- _ABOUT THIS TASK_
Where the records below reach the line containing "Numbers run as", start transcribing, and end with the line containing "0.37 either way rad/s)", exactly and with nothing else added.

- _SUPPLIED DATA_
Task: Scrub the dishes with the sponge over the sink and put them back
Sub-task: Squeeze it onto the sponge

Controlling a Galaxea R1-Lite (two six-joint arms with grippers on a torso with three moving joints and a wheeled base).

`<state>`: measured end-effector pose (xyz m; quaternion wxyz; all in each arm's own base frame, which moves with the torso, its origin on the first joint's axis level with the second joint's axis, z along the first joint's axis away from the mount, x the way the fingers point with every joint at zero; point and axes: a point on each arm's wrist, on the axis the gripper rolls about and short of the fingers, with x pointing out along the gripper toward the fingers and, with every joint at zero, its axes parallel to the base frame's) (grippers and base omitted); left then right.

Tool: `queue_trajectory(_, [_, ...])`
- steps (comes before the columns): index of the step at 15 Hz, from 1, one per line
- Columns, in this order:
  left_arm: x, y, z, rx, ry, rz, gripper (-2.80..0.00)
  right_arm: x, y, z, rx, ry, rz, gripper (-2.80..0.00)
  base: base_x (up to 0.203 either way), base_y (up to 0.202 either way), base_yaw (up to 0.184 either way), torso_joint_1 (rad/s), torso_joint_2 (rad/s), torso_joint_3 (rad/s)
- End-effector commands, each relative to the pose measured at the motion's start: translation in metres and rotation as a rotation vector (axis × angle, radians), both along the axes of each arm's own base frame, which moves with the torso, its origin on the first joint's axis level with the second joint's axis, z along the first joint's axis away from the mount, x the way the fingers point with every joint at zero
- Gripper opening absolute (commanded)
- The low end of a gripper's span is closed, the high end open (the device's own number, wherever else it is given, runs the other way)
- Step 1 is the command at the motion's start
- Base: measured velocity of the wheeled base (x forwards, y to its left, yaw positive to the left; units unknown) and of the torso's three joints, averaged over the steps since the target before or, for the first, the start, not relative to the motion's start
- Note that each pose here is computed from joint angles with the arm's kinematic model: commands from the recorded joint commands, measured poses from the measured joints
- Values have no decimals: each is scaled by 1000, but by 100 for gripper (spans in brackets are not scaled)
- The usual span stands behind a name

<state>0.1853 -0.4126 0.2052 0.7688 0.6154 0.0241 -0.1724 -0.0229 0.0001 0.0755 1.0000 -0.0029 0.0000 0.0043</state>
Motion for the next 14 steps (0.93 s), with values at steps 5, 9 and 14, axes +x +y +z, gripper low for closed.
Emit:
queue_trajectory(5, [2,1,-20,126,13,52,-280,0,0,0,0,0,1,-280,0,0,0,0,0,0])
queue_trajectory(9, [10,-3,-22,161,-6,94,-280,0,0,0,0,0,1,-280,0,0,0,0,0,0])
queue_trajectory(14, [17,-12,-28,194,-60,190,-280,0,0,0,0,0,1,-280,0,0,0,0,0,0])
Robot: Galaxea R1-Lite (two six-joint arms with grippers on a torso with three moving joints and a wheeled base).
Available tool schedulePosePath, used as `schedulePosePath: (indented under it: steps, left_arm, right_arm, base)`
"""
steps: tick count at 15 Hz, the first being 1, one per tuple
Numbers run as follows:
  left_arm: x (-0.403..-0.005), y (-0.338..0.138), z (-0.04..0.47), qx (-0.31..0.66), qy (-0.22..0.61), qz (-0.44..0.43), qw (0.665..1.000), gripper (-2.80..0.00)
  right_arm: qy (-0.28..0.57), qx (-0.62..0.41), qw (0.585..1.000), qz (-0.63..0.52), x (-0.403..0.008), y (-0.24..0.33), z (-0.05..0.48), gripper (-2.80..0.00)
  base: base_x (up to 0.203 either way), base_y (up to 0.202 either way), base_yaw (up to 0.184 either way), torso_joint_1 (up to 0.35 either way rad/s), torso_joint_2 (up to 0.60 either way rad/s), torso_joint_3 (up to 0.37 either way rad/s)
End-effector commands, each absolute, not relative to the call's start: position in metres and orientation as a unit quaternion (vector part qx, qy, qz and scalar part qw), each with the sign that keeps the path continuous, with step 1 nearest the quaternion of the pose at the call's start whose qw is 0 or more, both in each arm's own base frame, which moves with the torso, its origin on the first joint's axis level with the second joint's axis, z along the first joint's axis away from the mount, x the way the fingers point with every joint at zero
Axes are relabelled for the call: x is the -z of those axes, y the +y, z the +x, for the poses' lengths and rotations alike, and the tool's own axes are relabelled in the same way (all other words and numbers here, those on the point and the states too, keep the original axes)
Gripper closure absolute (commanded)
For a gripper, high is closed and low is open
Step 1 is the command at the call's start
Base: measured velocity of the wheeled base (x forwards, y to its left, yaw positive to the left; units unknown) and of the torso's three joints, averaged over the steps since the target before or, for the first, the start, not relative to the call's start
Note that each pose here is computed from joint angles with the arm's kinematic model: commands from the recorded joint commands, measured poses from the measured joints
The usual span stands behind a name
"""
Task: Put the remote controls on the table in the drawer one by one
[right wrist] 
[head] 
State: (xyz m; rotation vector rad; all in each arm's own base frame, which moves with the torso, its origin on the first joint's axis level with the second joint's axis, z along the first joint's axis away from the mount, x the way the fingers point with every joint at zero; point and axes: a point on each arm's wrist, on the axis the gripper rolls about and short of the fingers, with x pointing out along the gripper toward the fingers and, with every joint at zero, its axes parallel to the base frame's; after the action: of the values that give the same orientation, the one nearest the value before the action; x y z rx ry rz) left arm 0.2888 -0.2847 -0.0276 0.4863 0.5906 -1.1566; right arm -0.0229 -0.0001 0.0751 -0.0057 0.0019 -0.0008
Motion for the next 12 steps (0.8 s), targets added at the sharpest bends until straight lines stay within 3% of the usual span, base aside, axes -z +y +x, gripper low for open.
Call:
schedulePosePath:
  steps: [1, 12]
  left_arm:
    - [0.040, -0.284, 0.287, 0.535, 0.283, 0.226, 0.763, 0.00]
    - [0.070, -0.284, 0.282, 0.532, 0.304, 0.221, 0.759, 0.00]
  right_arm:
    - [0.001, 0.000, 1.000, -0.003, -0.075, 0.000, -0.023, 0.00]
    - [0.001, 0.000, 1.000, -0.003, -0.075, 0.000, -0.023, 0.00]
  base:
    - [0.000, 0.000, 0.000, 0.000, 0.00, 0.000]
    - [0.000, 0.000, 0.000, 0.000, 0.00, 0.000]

- _SOLUTION_
Numbers run as follows:
  left_arm: x (-0.403..-0.005), y (-0.338..0.138), z (-0.04..0.47), qx (-0.31..0.66), qy (-0.22..0.61), qz (-0.44..0.43), qw (0.665..1.000), gripper (-2.80..0.00)
  right_arm: qy (-0.28..0.57), qx (-0.62..0.41), qw (0.585..1.000), qz (-0.63..0.52), x (-0.403..0.008), y (-0.24..0.33), z (-0.05..0.48), gripper (-2.80..0.00)
  base: base_x (up to 0.203 either way), base_y (up to 0.202 either way), base_yaw (up to 0.184 either way), torso_joint_1 (up to 0.35 either way rad/s), torso_joint_2 (up to 0.60 either way rad/s), torso_joint_3 (up to 0.37 either way rad/s)

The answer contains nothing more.